In other words they are in a "doom loop," where they continue to bid up asset prices - even at the beginning of a depression.
Meanwhile, back to the real economy, deflation continues. David Rosenberg writes:
"It is like a magic show - the US economy is somehow out of recession with both employment and consumer credit outstanding still in full- fledged contraction mode.”
"In September, total consumer credit fell $14.8bln making it the eighth month in a row of debt repayment - an unprecedented string of declines. Over this period, the amount of consumer credit (not including mortgages) that has come out of the system has totalled $163bln at an annual rate (or -6.3% at an annual rate). Looking at the fact that total household debt still exceeds long-turn norms of 60% by a factor of more than two, we are still in the early stages of a secular credit contraction that could well end up seeing another $5 trillion of debt collapse. This is a highly deflationary process; it will take time; and while we are bullish on gold and commodities strictly on global supply- demand imbalances, bonds remain a very good place because deflationary episodes provide solid real yields to investors."

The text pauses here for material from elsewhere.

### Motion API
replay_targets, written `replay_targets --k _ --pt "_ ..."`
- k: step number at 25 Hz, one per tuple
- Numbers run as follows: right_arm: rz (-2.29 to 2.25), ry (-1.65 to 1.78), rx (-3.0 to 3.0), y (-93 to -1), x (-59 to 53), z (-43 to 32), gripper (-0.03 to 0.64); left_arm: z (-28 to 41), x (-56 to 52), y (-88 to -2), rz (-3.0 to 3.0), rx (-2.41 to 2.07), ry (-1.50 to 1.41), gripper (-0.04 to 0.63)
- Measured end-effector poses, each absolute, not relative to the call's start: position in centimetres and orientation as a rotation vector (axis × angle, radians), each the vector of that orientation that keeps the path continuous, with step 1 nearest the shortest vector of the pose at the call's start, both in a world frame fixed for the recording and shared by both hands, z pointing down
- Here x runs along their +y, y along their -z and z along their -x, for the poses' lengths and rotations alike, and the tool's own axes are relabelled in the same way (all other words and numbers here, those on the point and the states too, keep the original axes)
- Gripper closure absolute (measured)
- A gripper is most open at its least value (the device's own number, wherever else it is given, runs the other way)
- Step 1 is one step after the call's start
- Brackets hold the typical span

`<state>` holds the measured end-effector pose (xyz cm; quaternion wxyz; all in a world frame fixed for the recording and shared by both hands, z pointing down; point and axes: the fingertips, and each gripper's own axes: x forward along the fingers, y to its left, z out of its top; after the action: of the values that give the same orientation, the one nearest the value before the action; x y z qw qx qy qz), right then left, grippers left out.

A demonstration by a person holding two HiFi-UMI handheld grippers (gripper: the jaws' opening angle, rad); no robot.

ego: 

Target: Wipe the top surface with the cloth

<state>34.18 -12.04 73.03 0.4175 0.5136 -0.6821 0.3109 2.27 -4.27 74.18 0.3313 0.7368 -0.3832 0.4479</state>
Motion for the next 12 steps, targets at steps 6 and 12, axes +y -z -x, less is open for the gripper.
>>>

How long will it take to de-leverage the private sector, in order to calculate how long this depression will last? Assuming a 6% a year debt repayment in the private sector, which has twice as much debt as it should have that will take about 7 years to get down to a more normal debt level.
But it's not that simple. Because as the private sector pays down its debt, the feds try to prevent it, while they leverage up the public sector with even more debt. This will make a real recovery to take even more time.